2023-09-13 16:25:49

by Isaku Yamahata

[permalink] [raw]
Subject: [RFC PATCH 0/6] KVM: gmem: Implement error_remove_page

From: Isaku Yamahata <[email protected]>

This patch series is to share my progress on the KVM gmem error_remove_page task.
Although I'm still working on test cases, I don't want to hold the patches
locally until I finish test cases.

- Update error_remove_page method. Unmap gfn on poisoned pages. Pass related
arguments. Unfortunately, the error_remove_page callback is passed struct
page. So the callback can't know about the actual poisoned address and range.
The memory poisoning would be based on cache line size, though.
- Add a new flag to KVM_EXIT_MEMORY_FAULT to indicate the page is poisoned.
- Add check in faultin_pfn_private. When the page is poisoned,
KVM_EXIT_MEMORY_FAULT(HWPOISON).
- Only test case for ioctl(FIBMAP). Test cases are TODO.

TODOs
- Implement test cases to inject HWPOISON or MCE by hwpoison
(/sys/kernel/debug/hwpoison/corrupt-pfn) or MCE injection
(/sys/kernel/debug/mce-inject).
- Update qemu to handle KVM_EXIT_MEMORY_FAULT(HWPOISON)
- Update TDX KVM to handle it and Add test cases for TDX.
- Try to inject HWPOISON as soon as the poison is detected.

Isaku Yamahata (6):
KVM: guest_memfd: Add config to show the capability to handle error
page
KVM: guestmem_fd: Make error_remove_page callback to unmap guest
memory
KVM: guest_memfd, x86: MEMORY_FAULT exit with hw poisoned page
KVM: guest_memfd: Implemnet bmap inode operation
KVM: selftests: Add selftest for guest_memfd() fibmap
KVM: X86: Allow KVM gmem hwpoison test cases

arch/x86/kvm/Kconfig | 2 +
arch/x86/kvm/mmu/mmu.c | 21 +++--
include/linux/kvm_host.h | 2 +
include/uapi/linux/kvm.h | 3 +-
.../testing/selftests/kvm/guest_memfd_test.c | 45 ++++++++++
virt/kvm/Kconfig | 7 ++
virt/kvm/guest_mem.c | 82 +++++++++++++++----
7 files changed, 139 insertions(+), 23 deletions(-)

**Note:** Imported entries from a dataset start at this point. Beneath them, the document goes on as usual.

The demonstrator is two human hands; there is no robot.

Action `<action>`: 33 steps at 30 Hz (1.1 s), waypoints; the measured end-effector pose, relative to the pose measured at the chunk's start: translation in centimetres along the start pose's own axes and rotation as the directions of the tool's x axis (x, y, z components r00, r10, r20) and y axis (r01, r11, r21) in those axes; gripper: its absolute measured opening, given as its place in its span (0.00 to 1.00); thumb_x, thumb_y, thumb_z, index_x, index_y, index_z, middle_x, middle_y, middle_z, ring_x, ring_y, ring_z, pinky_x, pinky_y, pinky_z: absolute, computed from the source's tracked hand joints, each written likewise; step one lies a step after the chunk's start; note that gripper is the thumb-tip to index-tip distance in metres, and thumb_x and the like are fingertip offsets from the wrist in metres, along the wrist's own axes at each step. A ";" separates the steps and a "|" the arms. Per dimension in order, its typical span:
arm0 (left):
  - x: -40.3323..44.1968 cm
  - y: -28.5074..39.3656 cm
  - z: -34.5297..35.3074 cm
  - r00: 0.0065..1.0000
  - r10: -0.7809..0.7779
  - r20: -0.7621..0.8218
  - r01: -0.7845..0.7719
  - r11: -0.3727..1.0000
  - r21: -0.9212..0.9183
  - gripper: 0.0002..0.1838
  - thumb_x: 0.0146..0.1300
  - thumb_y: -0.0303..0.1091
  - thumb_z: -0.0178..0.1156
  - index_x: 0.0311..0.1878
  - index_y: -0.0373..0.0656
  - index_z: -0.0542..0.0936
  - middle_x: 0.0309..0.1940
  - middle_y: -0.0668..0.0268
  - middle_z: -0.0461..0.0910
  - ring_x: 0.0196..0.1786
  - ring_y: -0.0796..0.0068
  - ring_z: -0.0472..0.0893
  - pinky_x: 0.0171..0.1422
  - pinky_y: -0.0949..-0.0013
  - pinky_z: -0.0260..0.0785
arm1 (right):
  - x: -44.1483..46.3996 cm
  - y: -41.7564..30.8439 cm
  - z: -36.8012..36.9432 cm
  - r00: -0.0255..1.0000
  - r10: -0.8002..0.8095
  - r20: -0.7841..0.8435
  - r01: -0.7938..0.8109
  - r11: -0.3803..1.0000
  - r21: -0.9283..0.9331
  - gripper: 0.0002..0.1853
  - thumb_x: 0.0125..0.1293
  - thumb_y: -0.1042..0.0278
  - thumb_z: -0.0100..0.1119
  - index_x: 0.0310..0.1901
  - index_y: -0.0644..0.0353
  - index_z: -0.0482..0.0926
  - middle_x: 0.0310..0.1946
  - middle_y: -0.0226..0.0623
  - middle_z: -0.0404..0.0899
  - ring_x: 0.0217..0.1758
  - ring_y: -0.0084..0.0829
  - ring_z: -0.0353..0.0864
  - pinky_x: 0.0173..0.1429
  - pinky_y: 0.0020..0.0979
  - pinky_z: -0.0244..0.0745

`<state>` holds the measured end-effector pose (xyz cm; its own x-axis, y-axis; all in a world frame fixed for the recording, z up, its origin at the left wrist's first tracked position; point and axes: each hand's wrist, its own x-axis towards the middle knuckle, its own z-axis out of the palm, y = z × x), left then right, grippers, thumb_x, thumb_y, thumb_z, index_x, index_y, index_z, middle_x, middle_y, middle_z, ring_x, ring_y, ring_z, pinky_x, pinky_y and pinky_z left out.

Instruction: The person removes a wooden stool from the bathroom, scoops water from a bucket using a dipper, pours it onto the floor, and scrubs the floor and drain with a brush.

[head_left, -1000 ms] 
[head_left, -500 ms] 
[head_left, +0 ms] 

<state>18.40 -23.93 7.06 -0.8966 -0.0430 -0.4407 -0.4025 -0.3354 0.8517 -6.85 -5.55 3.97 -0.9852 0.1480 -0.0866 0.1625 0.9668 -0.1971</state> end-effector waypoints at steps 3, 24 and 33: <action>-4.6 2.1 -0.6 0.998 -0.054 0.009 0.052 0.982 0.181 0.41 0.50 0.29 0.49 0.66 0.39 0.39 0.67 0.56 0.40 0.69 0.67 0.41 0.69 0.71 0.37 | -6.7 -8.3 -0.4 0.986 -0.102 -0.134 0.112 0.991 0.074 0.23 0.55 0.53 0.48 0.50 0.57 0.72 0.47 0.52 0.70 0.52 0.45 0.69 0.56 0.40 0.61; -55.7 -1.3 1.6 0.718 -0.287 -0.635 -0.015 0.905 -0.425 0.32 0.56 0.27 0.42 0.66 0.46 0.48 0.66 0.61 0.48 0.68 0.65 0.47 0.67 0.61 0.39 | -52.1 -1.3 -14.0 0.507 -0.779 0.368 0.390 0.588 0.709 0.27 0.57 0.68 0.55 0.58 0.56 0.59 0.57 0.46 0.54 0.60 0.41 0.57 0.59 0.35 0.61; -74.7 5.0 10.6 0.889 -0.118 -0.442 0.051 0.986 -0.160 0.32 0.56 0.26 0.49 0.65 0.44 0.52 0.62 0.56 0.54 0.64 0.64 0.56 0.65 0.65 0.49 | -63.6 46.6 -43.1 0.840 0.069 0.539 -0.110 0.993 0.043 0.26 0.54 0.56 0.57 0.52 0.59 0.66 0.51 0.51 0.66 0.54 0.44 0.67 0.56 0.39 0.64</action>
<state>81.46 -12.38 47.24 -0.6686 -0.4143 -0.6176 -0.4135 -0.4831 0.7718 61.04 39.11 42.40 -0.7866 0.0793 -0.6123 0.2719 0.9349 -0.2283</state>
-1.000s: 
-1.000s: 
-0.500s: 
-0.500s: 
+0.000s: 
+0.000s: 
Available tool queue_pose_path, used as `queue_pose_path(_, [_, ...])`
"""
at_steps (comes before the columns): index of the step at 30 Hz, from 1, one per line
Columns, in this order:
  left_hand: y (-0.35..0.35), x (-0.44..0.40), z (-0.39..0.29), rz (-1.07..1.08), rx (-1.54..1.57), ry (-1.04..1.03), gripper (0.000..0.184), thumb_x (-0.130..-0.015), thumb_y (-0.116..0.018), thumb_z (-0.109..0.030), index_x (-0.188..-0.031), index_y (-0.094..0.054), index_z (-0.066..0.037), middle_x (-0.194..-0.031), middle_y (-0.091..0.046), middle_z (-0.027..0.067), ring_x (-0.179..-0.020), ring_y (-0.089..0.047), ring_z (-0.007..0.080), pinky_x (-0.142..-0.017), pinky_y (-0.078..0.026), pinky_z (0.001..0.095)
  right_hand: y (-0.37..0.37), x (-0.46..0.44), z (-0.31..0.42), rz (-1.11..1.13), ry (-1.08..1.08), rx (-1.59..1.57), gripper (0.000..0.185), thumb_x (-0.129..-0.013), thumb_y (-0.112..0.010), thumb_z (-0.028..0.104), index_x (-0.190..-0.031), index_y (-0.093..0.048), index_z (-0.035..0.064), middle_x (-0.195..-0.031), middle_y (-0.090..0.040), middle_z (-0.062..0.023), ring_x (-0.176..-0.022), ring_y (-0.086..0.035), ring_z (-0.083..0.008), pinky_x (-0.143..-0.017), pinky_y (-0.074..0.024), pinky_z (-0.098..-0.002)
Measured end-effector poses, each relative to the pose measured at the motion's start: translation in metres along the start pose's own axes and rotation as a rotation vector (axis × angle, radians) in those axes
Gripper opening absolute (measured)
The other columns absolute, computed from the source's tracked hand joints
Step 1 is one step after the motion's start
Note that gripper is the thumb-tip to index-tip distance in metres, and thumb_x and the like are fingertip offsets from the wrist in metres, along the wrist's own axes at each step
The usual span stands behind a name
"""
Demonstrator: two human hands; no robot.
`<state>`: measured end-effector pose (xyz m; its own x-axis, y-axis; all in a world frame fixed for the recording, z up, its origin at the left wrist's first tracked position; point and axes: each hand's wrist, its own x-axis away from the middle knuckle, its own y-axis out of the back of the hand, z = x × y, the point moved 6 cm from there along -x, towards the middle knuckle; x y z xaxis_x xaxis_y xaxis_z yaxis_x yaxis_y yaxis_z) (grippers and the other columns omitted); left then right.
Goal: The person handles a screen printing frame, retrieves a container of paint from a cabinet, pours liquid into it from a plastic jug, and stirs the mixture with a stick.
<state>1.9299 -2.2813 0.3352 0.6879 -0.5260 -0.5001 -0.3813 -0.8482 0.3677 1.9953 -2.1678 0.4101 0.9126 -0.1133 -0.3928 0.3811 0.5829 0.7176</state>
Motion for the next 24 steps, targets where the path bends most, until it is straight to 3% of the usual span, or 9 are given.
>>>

base-commit: a5accd8596fa84b9fe00076444b5ef628d2351b9
--
2.25.1


2023-09-13 19:17:25

by Isaku Yamahata

[permalink] [raw]
Subject: [RFC PATCH 1/6] KVM: guest_memfd: Add config to show the capability to handle error page

From: Isaku Yamahata <[email protected]>

Add config, HAVE_GENERIC_PRIVATE_MEM_HANDLE_ERROR, to indicate kvm arch
can handle gmem error page.

Signed-off-by: Isaku Yamahata <[email protected]>
---
virt/kvm/Kconfig | 3 +++
virt/kvm/guest_mem.c | 3 +++
2 files changed, 6 insertions(+)

diff --git a/virt/kvm/Kconfig b/virt/kvm/Kconfig
index 1a48cb530092..624df45baff0 100644
--- a/virt/kvm/Kconfig
+++ b/virt/kvm/Kconfig
@@ -112,3 +112,6 @@ config KVM_GENERIC_PRIVATE_MEM
select KVM_GENERIC_MEMORY_ATTRIBUTES
select KVM_PRIVATE_MEM
bool
+
+config HAVE_GENERIC_PRIVATE_MEM_HANDLE_ERROR
+ bool
diff --git a/virt/kvm/guest_mem.c b/virt/kvm/guest_mem.c
index 85903c32163f..35d8f03e7937 100644
--- a/virt/kvm/guest_mem.c
+++ b/virt/kvm/guest_mem.c
@@ -307,6 +307,9 @@ static int kvm_gmem_error_page(struct address_space *mapping, struct page *page)
pgoff_t start, end;
gfn_t gfn;

+ if (!IS_ENABLED(CONFIG_HAVE_GENERIC_PRIVATE_MEM_HANDLE_ERROR))
+ return MF_IGNORED;
+
filemap_invalidate_lock_shared(mapping);

start = page->index;
--
2.25.1

2023-09-13 20:04:40

by Isaku Yamahata

[permalink] [raw]
Subject: [RFC PATCH 6/6] KVM: X86: Allow KVM gmem hwpoison test cases

From: Isaku Yamahata <[email protected]>

Set HAVE_GENERIC_PRIVATE_MEM_HANDLE_ERROR and KVM_GENERIC_PRIVATE_MEM_BMAP
to allow test cases for KVM gmem.

Signed-off-by: Isaku Yamahata <[email protected]>
---
arch/x86/kvm/Kconfig | 2 ++
1 file changed, 2 insertions(+)

diff --git a/arch/x86/kvm/Kconfig b/arch/x86/kvm/Kconfig
index 029c76bcd1a5..46fdedde9c0f 100644
--- a/arch/x86/kvm/Kconfig
+++ b/arch/x86/kvm/Kconfig
@@ -82,6 +82,8 @@ config KVM_SW_PROTECTED_VM
depends on EXPERT
depends on X86_64
select KVM_GENERIC_PRIVATE_MEM
+ select HAVE_GENERIC_PRIVATE_MEM_HANDLE_ERROR
+ select KVM_GENERIC_PRIVATE_MEM_BMAP
help
Enable support for KVM software-protected VMs. Currently "protected"
means the VM can be backed with memory provided by
--
2.25.1

2023-09-13 20:23:30

by Isaku Yamahata

[permalink] [raw]
Subject: [RFC PATCH 2/6] KVM: guestmem_fd: Make error_remove_page callback to unmap guest memory

From: Isaku Yamahata <[email protected]>

Implement error_remove_page inode method for KVM gmem. Update struct
kvm_gfn_range to indicate unmapping gufs because page is poisoned.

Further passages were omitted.